Segment Start: Extracted information
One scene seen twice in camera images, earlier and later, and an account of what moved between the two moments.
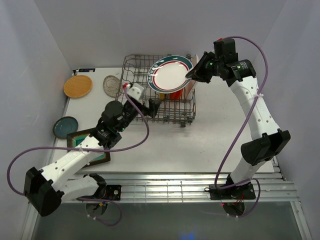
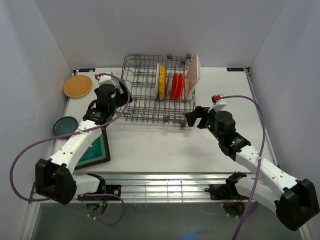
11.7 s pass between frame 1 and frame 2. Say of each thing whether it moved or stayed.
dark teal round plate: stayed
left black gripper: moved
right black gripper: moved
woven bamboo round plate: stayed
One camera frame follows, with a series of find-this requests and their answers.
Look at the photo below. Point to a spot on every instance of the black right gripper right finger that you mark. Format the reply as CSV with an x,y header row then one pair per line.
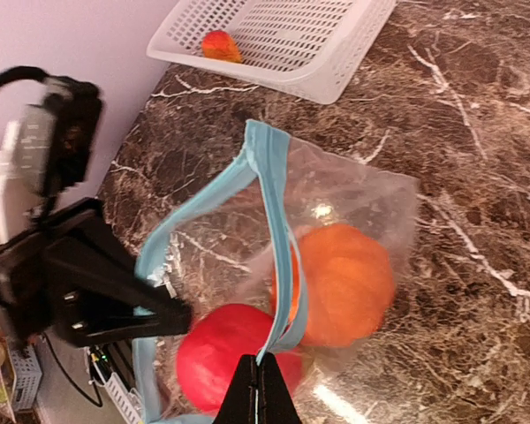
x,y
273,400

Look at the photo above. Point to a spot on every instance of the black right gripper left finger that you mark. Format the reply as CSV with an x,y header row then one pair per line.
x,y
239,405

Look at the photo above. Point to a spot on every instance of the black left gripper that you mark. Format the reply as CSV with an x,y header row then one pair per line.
Segment End: Extracted information
Segment Start: Extracted information
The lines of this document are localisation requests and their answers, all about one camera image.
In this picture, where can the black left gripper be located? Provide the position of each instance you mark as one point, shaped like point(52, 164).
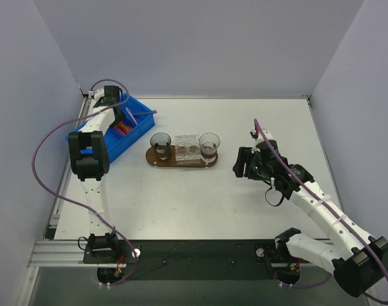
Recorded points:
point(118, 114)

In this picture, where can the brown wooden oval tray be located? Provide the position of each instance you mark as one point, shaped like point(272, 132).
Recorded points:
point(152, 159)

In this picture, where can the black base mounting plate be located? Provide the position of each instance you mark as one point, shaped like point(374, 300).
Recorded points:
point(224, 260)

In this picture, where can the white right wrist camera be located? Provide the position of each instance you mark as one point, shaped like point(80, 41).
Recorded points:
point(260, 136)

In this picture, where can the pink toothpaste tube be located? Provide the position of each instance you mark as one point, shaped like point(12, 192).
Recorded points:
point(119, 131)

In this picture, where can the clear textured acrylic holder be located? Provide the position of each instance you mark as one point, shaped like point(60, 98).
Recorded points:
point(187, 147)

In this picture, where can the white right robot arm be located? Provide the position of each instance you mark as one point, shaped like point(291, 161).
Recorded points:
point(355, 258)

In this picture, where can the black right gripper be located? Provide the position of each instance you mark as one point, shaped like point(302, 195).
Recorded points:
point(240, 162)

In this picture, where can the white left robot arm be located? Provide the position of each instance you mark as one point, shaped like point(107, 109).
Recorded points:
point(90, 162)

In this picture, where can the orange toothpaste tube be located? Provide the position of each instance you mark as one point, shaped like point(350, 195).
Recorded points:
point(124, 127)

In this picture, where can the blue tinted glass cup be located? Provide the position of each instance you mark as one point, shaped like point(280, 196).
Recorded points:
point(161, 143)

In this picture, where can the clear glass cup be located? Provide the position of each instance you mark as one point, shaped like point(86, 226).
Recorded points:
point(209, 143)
Segment End: Extracted information
Segment Start: Extracted information
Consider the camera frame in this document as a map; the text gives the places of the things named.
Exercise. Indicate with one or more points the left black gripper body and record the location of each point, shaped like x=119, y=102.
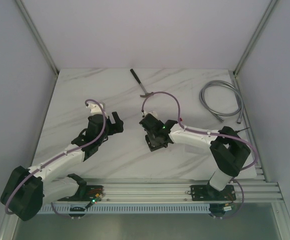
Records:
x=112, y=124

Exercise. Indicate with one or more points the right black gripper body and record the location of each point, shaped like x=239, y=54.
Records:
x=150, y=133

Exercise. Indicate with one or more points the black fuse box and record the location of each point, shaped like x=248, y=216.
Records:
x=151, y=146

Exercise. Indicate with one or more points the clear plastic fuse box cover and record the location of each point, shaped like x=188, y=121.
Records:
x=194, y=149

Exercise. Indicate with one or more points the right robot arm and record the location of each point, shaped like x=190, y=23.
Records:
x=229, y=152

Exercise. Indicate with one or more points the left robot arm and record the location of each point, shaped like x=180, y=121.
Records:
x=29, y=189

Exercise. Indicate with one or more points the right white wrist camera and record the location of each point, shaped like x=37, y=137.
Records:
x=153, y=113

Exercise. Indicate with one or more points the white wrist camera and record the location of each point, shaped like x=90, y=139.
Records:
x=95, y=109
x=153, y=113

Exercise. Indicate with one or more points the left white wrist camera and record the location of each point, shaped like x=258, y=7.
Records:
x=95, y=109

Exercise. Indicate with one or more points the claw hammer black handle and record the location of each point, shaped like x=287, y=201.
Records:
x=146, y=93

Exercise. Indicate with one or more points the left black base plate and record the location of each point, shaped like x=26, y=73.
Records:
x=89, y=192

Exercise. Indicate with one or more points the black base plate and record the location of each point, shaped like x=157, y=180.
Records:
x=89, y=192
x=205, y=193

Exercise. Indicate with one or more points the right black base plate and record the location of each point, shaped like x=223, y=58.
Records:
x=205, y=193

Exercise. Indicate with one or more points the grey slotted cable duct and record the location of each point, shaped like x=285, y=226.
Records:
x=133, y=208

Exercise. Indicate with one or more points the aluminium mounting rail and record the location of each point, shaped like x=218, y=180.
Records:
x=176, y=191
Segment End: Extracted information
Exercise description:
Each line of the data that holds "their" should be reported.

Task response:
One camera frame follows, with a series of find-this requests and their answers.
The lines of this document are localisation requests and their answers, all about one camera image.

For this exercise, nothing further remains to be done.